Sometimes you buy a pile of stuff to get one item that's in the pile. The result is often that you acquire a mystery item that just happens to be in the pile. I've never seen this before.
I'm guessing it's a guide that clamps on something you're drilling and keeps all your holes the same distance from the edge. Am I on the right track there?
My guess is a doweling jig.
That is correct - it is a Stanley No. 59 doweling jig.
I believe there are additional pieces that go with it.
I believe you're right. It looks like a "dowelling jig" which is designed to make all your dowel holes in the edges of pieces of wood, be the same distance from the flat surfaces so they will align properly when assembled. It's a very fancy one, obviously adjustable in several ways.
The small movable vise will accommodate different sizes of guides, for drilling different size holes for different size dowels.

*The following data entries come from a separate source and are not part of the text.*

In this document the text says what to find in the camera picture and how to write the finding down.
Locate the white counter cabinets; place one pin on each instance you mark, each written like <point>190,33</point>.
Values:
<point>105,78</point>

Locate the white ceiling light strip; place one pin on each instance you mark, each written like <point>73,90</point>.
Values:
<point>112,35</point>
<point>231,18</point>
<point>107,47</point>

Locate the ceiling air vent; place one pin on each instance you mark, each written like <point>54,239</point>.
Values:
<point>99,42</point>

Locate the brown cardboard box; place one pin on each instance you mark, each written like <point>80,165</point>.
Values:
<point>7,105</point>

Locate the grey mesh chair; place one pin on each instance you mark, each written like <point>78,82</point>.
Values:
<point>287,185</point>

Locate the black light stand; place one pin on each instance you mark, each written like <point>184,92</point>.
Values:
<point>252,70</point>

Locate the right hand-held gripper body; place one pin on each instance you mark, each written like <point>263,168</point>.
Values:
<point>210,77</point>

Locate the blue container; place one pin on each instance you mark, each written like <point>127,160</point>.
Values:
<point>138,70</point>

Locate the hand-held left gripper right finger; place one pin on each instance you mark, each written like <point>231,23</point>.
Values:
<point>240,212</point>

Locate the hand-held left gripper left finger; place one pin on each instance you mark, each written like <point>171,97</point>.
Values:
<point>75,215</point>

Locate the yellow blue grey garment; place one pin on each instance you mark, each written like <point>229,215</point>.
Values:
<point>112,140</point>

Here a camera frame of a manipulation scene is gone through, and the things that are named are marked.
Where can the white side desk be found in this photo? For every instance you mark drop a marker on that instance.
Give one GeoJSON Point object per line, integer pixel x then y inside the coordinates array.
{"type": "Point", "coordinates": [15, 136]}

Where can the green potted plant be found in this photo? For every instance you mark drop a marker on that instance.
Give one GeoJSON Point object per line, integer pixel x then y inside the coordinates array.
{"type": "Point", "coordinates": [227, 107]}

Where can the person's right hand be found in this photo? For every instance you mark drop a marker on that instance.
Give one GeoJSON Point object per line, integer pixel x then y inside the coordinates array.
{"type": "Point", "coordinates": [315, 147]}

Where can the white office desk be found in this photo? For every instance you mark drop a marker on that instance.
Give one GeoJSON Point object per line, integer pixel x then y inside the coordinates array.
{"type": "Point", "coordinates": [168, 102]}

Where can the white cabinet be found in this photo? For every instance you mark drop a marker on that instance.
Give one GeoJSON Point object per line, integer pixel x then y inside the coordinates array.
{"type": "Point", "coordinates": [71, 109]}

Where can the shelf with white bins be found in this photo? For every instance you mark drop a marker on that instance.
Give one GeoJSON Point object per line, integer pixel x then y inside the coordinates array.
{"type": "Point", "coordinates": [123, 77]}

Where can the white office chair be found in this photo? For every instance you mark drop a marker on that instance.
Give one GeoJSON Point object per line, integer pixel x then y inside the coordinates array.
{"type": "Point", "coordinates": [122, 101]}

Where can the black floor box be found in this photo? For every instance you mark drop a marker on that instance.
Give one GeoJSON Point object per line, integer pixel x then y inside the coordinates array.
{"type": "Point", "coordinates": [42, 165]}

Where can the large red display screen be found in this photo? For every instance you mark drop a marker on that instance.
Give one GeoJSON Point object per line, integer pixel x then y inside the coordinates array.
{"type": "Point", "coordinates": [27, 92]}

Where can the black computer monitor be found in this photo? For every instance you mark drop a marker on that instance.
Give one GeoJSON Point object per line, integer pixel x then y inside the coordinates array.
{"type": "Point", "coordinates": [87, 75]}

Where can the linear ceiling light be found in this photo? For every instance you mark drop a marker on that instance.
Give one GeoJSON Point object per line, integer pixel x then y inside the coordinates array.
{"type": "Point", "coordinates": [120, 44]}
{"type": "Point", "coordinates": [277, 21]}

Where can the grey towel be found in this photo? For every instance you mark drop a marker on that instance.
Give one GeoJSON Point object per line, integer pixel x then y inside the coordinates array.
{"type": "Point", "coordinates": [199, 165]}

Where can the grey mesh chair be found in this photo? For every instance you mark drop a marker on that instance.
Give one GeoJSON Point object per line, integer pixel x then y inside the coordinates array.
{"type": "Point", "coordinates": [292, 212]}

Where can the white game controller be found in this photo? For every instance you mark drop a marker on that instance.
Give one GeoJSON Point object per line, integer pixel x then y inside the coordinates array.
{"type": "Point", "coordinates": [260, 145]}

It is adjustable, according to the thickness of the plank.
The other side is a clamp that holds the whole thing firmly on the plank, with the large flat side sitting on the "smooth" side of the plank, so all holes are the same distance from that edge. This allows different thickness planks to be glued together with their smooth surfaces aligned.
The only thing I don't see is the alignment indicator. The normal way this is used, is that the planks are 'trial fitted' together, and a pencil mark is made across the crack wherever a dowel is to be put. Then each plank is separately drilled. The adjustments on the guide make sure the dowels are aligned with each other up-and-down, but the pencil mark makes sure they are aligned side-to-side. Somewhere there will be a hole or notch that you align with the pencil mark on each piece. It's probably there, but the angle of the pictures doesn't show it.
1929 Calalogue #34 Page 136
No. 59 with 5 Guides $2.80
Damit Steve, I hope you didn't pay to much!
By the way, you can still order some parts . . .
Thanks, Art. It was in the box that contained the brand new grinder disk I was after. I paid $2 for the box, so I guess I saved 80¢.
Now you can make frames and go into the sign business!
You find all the net stuff at an auction. All I ever get in a box at an auction are mice nests.
Nice find... this is the contemperary unit from The Homo Depot. You did good! BTW... thats pegged 5/4 teak for a windshield base. troop
I bought mine back in 1977. A few months ago I opened the box for the first time and used it to build the body for my 1913 Brigade car. I must have put in almost 100 dowels. It works great. When I bought it I thought it automatically found center on the board... it does find center, but not automatically, you have to use the scale imprinted on it and make allowance for the diameter of the dowel.
It comes with about 3 different size guides. To make it work really slickly you need to get some dowel centers. After drilling the first hole you put the center in then line the pieces up and whack the new piece with a mallet. This transfers the center to the new piece which you then move the drilling gig to being careful to keep the fence against the same side.
This is a huge time saver and a nice tool.
My only complaint with the tool is that when you open a 35 year old box it comes apart. The styrofoam package inside does ok, however.
very interesting, I had no idea what it was.Thanks for sharing.